Macro Support in ISO Mode (G65/G66 and the $C_ Variables)
G65 (non-modal) and G66 (modal, canceled by G67) call macros just like Fanuc — but the argument plumbing is entirely Siemens underneath. Every address programmed in the call block is stored in a system variable $C_A through $C_Z; I, J, K can be programmed up to 10 times per block and land in the arrays $C_I[0..9], $C_J[0..9], $C_K[0..9] (counts in $C_I_NUM etc.).

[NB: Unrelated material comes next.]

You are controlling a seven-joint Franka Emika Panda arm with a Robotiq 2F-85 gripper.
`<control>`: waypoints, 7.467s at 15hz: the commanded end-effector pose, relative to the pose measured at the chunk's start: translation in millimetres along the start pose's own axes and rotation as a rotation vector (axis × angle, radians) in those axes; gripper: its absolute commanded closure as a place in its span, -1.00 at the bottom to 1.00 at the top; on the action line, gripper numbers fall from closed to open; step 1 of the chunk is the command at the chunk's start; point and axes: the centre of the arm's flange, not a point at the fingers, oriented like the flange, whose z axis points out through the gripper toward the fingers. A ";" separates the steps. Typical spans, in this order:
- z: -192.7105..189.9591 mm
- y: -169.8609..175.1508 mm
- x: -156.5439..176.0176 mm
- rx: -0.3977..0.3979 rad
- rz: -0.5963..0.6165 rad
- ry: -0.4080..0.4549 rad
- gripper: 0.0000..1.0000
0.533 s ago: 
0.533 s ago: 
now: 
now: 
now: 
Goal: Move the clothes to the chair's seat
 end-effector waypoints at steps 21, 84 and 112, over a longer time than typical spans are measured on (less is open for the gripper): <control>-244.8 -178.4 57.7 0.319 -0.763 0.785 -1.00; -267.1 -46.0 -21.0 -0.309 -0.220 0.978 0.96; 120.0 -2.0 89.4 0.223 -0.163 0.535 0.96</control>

The critical restriction: transfer parameters can only be read in Siemens mode. If the macro’s first line is a PROC instruction, the control switches to Siemens mode automatically; without it, the macro body runs in ISO mode and must issue G290 itself before touching any $C_ variable. There is no Fanuc-style #1–#33 local-variable mapping and no ISO-mode IF/GOTO — conditional logic is written in Siemens syntax.
; Main program (ISO mode)
N30 G65 P10 F55 X150 Y100 S2000 ; call 0010.spf with arguments
; Macro 0010.spf written in Siemens mode
PROC 0010 ; auto-switch to Siemens mode
N10 DEF REAL X_AXIS, Y_AXIS, S_SPEED, FEED
N15 X_AXIS = $C_X Y_AXIS = $C_Y S_SPEED = $C_S FEED = $C_F
N20 G01 F=FEED G95 S=S_SPEED
N80 M17
Two replacement mechanisms let ISO programs trigger custom routines the way Fanuc parameter 6050/6080 tables do: up to 50 G-numbers can call macros via MD10816/10817 $MN_EXTERN_G_NO_MAC_CYCLE(_NAME), and up to 10 M-numbers via MD10814/10815 (commonly used to hang a tool-change macro on M6). Only one replacement call per block; conflicts raise alarm 12722. The helper variables $C_TYP_PROG / $C_<addr>_PROG tell the macro whether each argument was programmed as integer or real — needed because of the decimal-point conversion factors above.
Run It in ISO Mode, or Translate?
If the program is straight posted CAM code — motion, canned cycles, cutter comp, work offsets, M98 subprograms — ISO mode will run it with minor cleanup (program-number file names, decimal-point machine data, cycle GUD settings). If the program leans on Fanuc Macro B — #-variables, IF/GOTO logic, probing math reading #5061 — there is no shortcut: that logic has to be rewritten in Siemens language anyway, so translate the whole program natively and skip the hybrid. Probing routines and tool-change macros are the usual tipping point.
References
- Siemens, ISO Milling Programming Manual, SINUMERIK 840D sl / 828D, 6FC5398-7BP40-3BA0, 02/2012.